In a settlement of a multistate investigation, Nationwide Financial Services Inc. has agreed to pay $7.2 million to state insurance departments and to change how it handles life insurance death benefits.

The settlement is the third agreement state regulators have reached with insurers since a national task force, led by Florida Insurance Commissioner Kevin McCarty, began investigating the industry's practices for paying death benefits. Prudential Insurance Co. of America and MetLife Insurance Cos. signed similar agreements, and John Hancock Life Insurance Co. reached a similar agreement with Florida before the task force was formed.

At issue is the industry's selective use of the Social Security Death Master File database. Regulators say insurers used the database to identify annuity holders who had died so the companies could promptly cut off payments, but did not use the database proactively to identify life insurance holders who had died.

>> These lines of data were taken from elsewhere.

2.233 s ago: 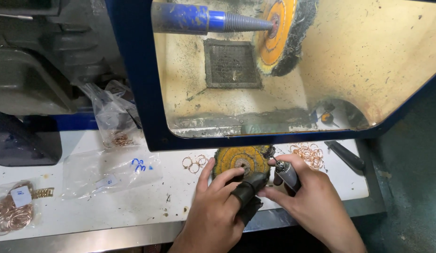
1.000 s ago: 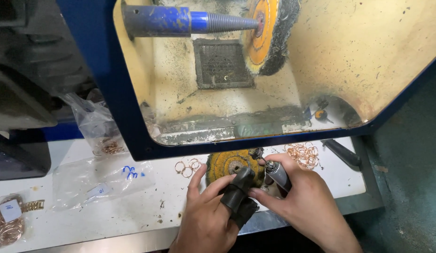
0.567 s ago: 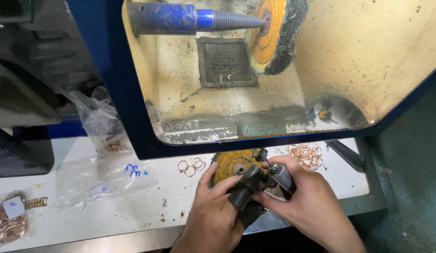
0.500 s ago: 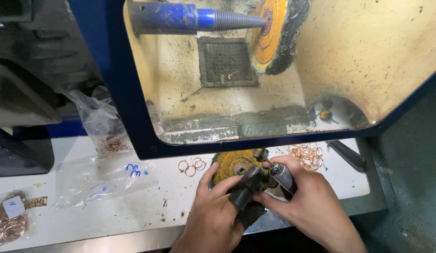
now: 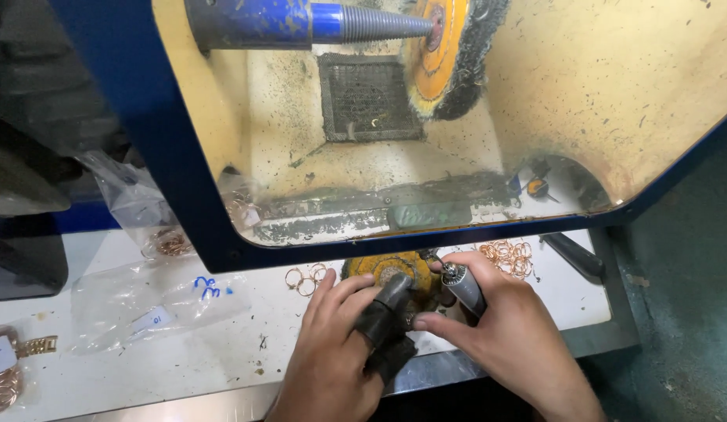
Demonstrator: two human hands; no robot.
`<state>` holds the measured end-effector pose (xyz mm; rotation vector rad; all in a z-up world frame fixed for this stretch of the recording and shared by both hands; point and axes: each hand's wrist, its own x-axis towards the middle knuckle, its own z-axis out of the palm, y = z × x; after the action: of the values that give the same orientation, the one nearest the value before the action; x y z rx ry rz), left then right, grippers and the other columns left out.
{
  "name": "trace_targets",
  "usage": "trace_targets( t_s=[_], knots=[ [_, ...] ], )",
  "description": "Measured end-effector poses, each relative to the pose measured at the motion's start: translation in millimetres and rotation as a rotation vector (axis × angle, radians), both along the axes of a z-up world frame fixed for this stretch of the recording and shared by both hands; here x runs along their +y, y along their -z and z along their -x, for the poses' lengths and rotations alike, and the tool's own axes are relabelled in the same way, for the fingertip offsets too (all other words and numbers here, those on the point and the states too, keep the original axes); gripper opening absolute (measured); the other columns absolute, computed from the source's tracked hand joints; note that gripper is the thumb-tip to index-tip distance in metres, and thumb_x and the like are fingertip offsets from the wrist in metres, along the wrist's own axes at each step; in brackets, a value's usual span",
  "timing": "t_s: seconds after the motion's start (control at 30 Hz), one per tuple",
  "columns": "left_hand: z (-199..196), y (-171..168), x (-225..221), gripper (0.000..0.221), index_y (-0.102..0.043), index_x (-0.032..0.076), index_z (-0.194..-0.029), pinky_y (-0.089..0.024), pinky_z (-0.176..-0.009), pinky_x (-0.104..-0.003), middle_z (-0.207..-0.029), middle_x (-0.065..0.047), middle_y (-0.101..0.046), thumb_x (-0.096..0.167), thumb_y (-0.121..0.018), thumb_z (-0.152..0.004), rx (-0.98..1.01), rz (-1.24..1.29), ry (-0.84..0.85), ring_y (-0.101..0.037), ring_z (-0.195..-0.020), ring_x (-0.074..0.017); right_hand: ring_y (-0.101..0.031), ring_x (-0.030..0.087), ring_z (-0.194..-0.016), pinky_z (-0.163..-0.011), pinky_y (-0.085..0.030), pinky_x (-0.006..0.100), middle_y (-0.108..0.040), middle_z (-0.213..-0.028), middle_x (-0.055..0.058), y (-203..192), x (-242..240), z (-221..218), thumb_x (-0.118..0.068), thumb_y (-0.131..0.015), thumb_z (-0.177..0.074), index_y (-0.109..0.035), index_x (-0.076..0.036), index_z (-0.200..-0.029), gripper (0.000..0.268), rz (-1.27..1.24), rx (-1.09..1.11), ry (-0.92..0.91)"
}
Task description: Polishing small metal jewelry rings using a handheld rotary tool at a workshop bench.
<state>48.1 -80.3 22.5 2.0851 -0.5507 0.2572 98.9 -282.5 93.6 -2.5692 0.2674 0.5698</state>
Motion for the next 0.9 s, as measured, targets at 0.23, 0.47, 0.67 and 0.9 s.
trace_targets(
  t_s=[0.23,0.47,0.67,0.9],
  knots=[
    [-6.3,-8.1,-13.3,0.025,-0.074,0.003,-0.093,-0.025,-0.118,-0.066,-0.13,-0.009,-0.063,0.022,-0.073,-0.076,-0.071,-0.169,-0.066,-0.053,-0.128,-0.0364,-0.079,0.015,-0.098,-0.082,-0.054,0.028,-0.084,-0.103,-0.009,6.7,-4.1,4.2,-0.049,-0.097,-0.058,-0.068,-0.031,-0.119,0.07,0.022,-0.061,-0.044],
    [-9.3,-11.7,-15.1,0.026,-0.075,0.006,-0.099,-0.026,-0.117,-0.067,-0.121,-0.006,-0.067,0.028,-0.067,-0.089,-0.104,-0.082,-0.04,-0.057,-0.124,-0.0349,-0.077,0.017,-0.091,-0.08,-0.054,0.029,-0.081,-0.108,-0.008,14.7,-25.0,15.9,-0.047,-0.093,-0.065,-0.064,-0.029,-0.122,0.066,-0.029,-0.243,-0.047],
    [-8.9,-1.0,-14.1,0.024,-0.074,0.004,-0.091,-0.03,-0.116,-0.067,-0.123,-0.008,-0.066,0.028,-0.07,-0.088,-0.099,-0.08,-0.015,-0.057,-0.122,-0.0366,-0.077,0.015,-0.093,-0.088,-0.053,0.03,-0.082,-0.103,-0.004,23.4,-69.6,19.5,-0.027,-0.08,-0.079,-0.068,-0.022,-0.114,0.037,0.019,-0.453,0.145],
    [-8.8,1.8,-14.4,0.018,-0.071,0.001,-0.083,-0.03,-0.116,-0.069,-0.124,-0.01,-0.065,0.018,-0.068,-0.082,-0.088,-0.076,0.001,-0.056,-0.124,-0.039,-0.076,0.026,-0.083,-0.076,-0.055,0.036,-0.079,-0.098,0.005,41.6,-77.9,24.6,-0.028,-0.082,-0.081,-0.066,-0.021,-0.112,0.035,0.164,-0.606,-0.043]
  ],
)
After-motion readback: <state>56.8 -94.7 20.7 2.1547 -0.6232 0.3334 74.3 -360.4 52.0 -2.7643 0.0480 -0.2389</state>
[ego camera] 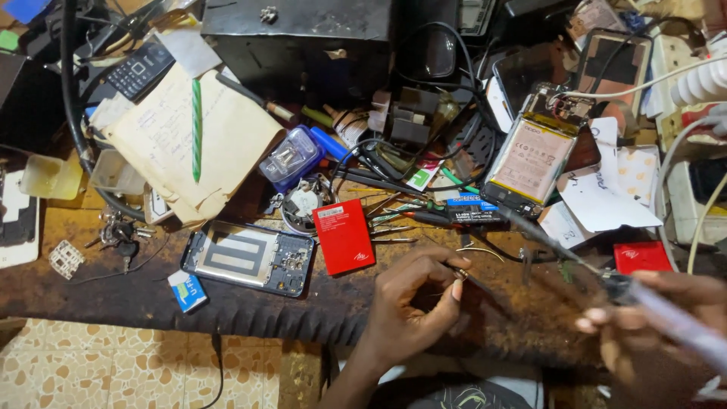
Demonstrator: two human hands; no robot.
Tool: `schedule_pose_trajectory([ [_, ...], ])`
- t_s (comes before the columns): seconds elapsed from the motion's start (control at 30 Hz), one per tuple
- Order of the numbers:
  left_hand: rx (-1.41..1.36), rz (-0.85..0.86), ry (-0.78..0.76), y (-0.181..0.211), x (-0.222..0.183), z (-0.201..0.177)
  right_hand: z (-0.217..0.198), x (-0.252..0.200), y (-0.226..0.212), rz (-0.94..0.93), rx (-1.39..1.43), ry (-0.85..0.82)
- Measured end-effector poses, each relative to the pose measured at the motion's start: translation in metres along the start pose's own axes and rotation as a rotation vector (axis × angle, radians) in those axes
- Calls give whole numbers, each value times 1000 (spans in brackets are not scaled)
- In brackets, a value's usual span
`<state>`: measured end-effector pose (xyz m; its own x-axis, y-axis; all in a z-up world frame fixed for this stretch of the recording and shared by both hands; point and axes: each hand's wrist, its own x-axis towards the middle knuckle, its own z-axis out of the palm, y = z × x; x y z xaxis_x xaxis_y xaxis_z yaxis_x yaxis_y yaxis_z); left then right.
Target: Soldering components on a small electronic device using a soldering iron and flux syringe on a cluttered workbench.
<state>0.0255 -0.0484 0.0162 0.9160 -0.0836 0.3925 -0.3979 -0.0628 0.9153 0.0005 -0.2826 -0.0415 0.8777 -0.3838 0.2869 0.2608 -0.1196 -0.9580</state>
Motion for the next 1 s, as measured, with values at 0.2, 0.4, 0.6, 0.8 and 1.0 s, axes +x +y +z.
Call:
schedule_pose_trajectory([
  [0.2, 39, -15, -28, 2, 6, 0, -12, 38, -1, 111, 269, -63],
  [0.4, 33, -51, -85, 4, 16, -3, 2, 61, -22, 176, 194, -306],
  [0.6, 77, -18, -89, 4, 20, 1, -33, 64, 17, 839, -325, -754],
  [0.8, 66, -35, -114, 2, 17, 0, 73, 23, -52, -317, -79, -648],
  [1.0, 78, -10, -110, -1, 15, -2, 86, 18, -55, -429, -157, -554],
])
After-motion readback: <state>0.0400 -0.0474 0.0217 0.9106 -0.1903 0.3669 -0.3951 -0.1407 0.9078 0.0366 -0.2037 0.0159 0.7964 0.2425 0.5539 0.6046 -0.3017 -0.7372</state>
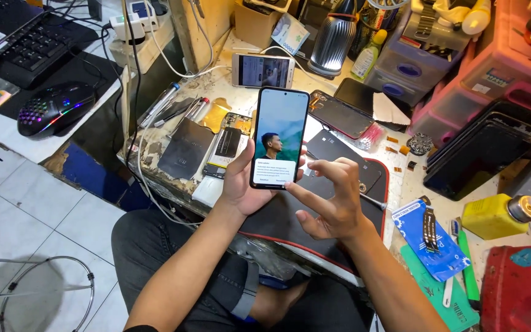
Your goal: Testing the functionality of a mobile phone screen and handling internal components during the final stages of repair.
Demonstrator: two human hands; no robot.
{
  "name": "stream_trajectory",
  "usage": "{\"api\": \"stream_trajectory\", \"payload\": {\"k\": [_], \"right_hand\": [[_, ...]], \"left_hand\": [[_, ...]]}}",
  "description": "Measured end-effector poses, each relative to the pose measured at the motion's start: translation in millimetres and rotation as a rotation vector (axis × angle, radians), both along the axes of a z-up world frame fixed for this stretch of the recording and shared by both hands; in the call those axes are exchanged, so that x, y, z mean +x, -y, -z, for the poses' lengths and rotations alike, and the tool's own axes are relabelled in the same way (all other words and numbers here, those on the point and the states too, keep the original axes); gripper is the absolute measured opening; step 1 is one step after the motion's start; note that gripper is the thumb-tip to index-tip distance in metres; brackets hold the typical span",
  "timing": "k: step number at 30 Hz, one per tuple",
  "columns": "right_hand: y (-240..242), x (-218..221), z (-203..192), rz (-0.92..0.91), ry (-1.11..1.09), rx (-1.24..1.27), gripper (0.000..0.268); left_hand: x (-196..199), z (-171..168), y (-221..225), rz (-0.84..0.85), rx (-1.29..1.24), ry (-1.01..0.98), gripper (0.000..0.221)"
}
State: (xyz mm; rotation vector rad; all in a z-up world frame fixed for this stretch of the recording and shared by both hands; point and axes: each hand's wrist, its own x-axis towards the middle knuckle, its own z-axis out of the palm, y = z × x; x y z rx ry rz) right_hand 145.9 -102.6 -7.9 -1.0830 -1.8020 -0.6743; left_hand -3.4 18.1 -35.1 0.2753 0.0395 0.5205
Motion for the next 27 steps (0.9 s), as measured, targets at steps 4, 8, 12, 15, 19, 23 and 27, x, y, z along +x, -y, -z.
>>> {"api": "stream_trajectory", "payload": {"k": [4, 8, 12, 15, 19, 23, 27], "right_hand": [[-1, 0, 1, 0.011, 0.013, -0.011, 0.043], [-2, -3, -2, -0.006, 0.011, -0.031, 0.044], [-5, -4, -3, -0.002, 0.026, -0.06, 0.045], [1, 7, -4, -0.056, -0.081, -0.073, 0.054], [1, 43, -11, 0.226, -0.152, -0.099, 0.039], [16, 80, -2, 0.545, -0.295, -0.534, 0.024], [24, 91, -18, 0.751, -0.294, -1.03, 0.049]], "left_hand": [[-1, -3, 1, -0.007, -0.005, 0.009, 0.07], [-4, -12, 5, -0.003, -0.049, -0.021, 0.07], [-6, -18, 6, -0.03, -0.111, -0.041, 0.065], [-3, -6, 4, -0.036, -0.099, -0.032, 0.067], [-9, -9, 5, -0.015, 0.0, -0.009, 0.068], [-29, -26, 9, 0.003, 0.331, -0.082, 0.08], [-46, -29, -4, 0.061, 1.112, -0.309, 0.104]]}}
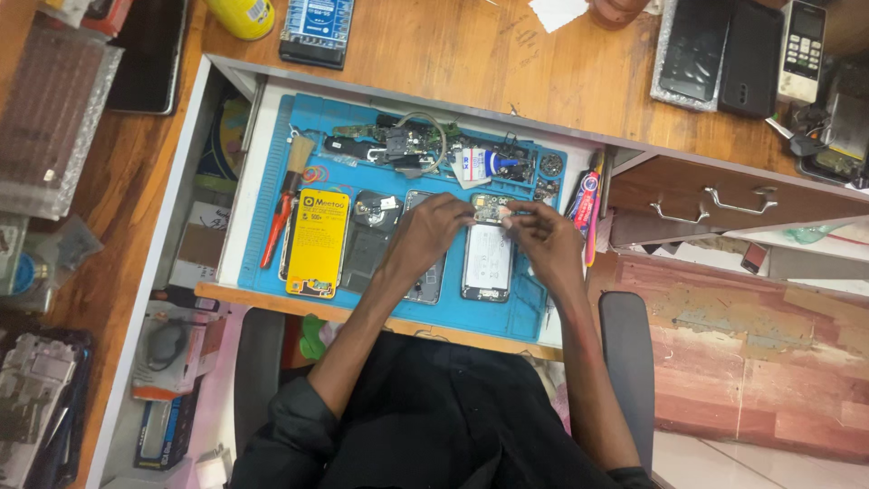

Usually beneficiaries file life insurance claims after their loved ones have died, but in a small percentage of cases, the insured's family doesn't know about the policy and therefore doesn't file a claim.

Insurers that have signed the multistate agreements have committed to build systems to run the Death Master file against their records periodically and to conduct a thorough search for beneficiaries when they identify that an insured person has died. The companies must either promptly pay the beneficiaries or pay the state unclaimed property departments.

Since the multistate investigation began, Nationwide has identified 4,747 unclaimed death benefits, and has already paid $144.1 million to beneficiaries, according to the Florida Office of Insurance Regulation.

The latest agreement with Nationwide is part of a negotiated settlement with regulators in California, Florida, Illinois, New Hampshire, North Dakota, Pennsylvania and Ohio. It will become effective when 14 additional state insurance departments sign.

Other task force investigations of national insurers are ongoing.